Sohn Fawn: Ich hab einen vertrockneten Mund.

Daphy: Die gefährliche Stelle zwischen meinen Schulterblättern. Bald wird sie knicken. Bald brech ich ab.

Sohn Fawn: Lass mich allein jetzt.

Daphy legt liebevoll einen Ast um: Das geht nicht.
Ich kann doch nicht gehen.

Bruder weint. Daphy legt tröstend die Äste um ihn.

Ich bringe dir die Weisheit der Welt in einer Schildkröte. Aus Glas. Aus Papier,
Ich ziehe meine Flügel an, wenn wir liegen, fliegen wir.
Ich hasse die Sommer. Bring mir die Hitze, sagst du. Ich bring dir die Hitze und meine Handgelenke knicken.
Ich bringe dir den Morgengruß der Vögel, die noch leben. Einmal, zweimal Eigenklang meiner Mundhöhle gegen deinen angestoßenen Ellbogen.
Du möchtest im Fluss schwimmen, ich ziehe mich nackig aus, es reißt mich mit, schleudert mich gegen einen Felsen, ich blute am Unterschenkel.
Ich bringe dir die Müdigkeit. Den Babyschlaf gegen dein Burnout, kleiner Bruder. Die Blase eines Säuglings, der lächelt, Und weiß nicht warum.

Pause. Sohn Fawn weint.

Daphy: Ich bringe dir eine Gutenachtgeschichte gegen die Globalisierung.

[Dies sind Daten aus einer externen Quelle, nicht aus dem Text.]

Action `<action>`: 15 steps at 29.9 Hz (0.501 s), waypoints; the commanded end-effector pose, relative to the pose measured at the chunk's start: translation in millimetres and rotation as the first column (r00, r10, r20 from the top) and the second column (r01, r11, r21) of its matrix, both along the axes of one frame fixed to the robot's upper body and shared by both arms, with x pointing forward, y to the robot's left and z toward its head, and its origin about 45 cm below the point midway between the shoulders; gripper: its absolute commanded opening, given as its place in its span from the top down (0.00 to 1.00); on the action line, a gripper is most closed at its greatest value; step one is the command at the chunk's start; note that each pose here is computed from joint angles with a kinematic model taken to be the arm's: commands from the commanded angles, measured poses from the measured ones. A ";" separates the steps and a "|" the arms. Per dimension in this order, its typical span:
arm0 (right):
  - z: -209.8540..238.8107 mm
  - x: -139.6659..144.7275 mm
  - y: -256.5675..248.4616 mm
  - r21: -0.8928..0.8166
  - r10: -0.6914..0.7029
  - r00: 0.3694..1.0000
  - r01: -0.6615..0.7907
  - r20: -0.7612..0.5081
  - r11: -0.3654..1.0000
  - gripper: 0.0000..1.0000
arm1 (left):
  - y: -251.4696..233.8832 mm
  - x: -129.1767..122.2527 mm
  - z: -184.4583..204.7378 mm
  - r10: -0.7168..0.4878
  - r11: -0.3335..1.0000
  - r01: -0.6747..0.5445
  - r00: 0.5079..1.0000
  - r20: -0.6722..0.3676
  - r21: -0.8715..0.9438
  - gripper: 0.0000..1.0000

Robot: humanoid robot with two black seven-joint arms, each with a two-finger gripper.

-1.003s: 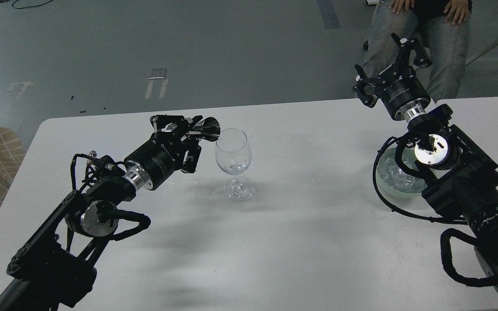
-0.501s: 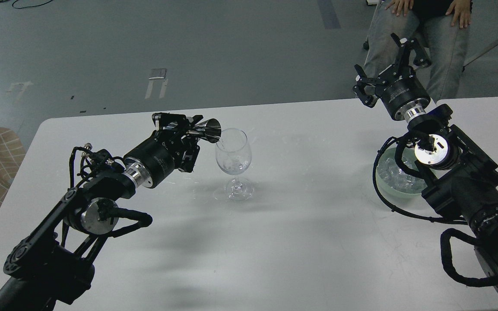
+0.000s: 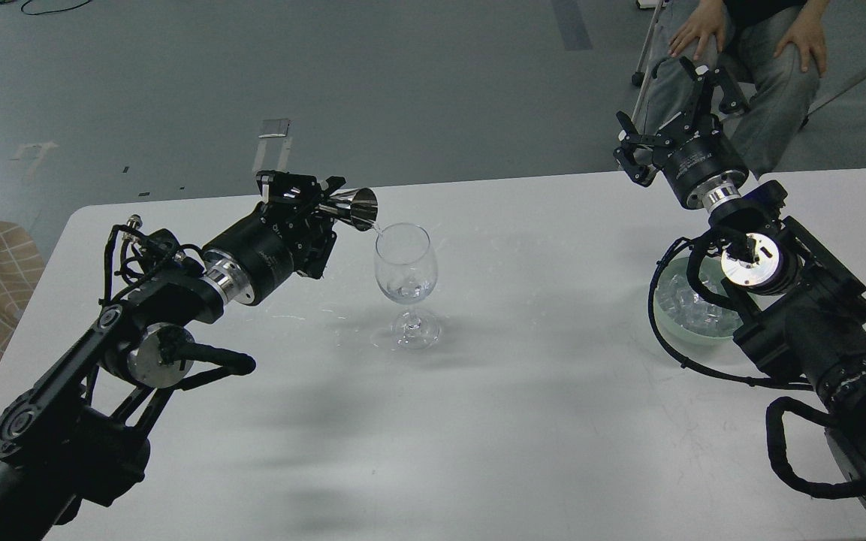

Sohn Fawn: Ich bringe dir eine Liebe gegen den Krieg.

Daphy: Ich geb dir den Mut zu Weinen zurück.
Ich weine.

Sie weinen beide.

Sohn Fawn: Ich bringe dir deine Kindheit zurück, kleine Schwester.
Ich bin wieder klein.

Sohn Fawn: Es ging dir so gut, kleine Schwester. Wir haben das Meer in der Muschel gehört.
Und jetzt.

Daphy: Mach Papier aus mir. Und schreib einen Brief an Papa.